* Entries provided:
------------------------------------------------------------
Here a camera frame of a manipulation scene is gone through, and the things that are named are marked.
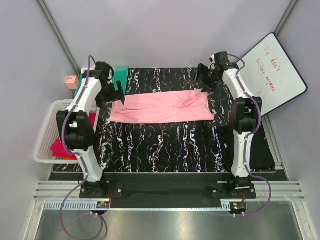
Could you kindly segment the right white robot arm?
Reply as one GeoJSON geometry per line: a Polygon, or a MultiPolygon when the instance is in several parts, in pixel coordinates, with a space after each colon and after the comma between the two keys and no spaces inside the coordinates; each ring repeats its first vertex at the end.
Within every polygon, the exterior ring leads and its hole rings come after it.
------------------------------------------------------------
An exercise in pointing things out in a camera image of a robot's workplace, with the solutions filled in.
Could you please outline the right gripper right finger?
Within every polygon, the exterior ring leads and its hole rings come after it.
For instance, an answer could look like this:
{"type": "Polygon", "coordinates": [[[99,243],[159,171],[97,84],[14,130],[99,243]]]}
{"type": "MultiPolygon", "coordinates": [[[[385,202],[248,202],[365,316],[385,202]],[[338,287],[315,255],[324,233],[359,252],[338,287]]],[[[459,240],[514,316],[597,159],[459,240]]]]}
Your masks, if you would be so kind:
------------------------------------------------------------
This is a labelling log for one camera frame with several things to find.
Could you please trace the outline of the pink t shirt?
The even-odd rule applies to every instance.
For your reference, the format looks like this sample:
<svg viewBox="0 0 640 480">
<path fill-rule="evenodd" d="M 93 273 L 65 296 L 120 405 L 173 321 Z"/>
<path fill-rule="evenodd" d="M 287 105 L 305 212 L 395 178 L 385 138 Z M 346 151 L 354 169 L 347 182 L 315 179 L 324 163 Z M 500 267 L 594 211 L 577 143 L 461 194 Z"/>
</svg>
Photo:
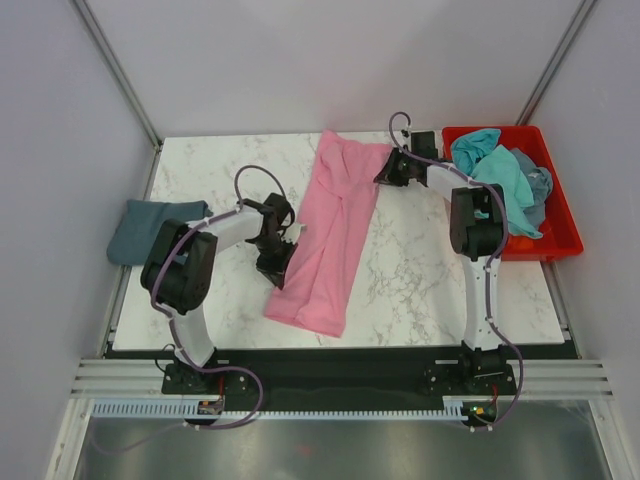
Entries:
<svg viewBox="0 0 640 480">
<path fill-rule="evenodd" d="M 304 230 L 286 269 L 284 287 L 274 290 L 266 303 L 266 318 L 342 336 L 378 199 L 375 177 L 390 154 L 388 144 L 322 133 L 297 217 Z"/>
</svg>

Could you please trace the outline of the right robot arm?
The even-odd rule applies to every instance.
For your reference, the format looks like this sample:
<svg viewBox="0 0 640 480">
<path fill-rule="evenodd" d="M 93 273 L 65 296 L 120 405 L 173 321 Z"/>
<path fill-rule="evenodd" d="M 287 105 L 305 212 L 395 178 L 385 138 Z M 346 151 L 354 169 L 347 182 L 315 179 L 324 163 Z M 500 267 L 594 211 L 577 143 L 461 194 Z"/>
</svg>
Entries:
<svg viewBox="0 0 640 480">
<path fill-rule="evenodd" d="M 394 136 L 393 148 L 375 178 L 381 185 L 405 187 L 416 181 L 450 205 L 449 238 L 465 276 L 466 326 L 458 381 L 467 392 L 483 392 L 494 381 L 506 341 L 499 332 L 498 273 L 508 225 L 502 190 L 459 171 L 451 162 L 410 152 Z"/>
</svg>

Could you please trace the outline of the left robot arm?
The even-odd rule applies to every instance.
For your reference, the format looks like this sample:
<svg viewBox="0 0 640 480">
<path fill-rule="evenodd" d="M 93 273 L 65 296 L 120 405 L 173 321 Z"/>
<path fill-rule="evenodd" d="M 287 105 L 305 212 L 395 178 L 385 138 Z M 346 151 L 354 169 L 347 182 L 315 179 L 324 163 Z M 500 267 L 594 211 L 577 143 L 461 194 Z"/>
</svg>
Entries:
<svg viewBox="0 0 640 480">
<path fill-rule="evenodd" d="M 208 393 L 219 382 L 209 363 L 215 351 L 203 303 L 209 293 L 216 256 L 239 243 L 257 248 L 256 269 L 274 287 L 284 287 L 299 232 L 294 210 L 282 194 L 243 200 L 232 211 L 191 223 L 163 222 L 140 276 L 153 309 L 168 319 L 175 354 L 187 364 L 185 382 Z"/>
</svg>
------------------------------------------------------------
Throughout the data above, copy all lines where the word "robot" is found.

* Result of this exercise:
Could you kindly segment the right white robot arm?
An exercise in pointing things out in a camera image of a robot's workplace, with the solutions filled in.
Could you please trace the outline of the right robot arm?
Could you please trace the outline of the left robot arm?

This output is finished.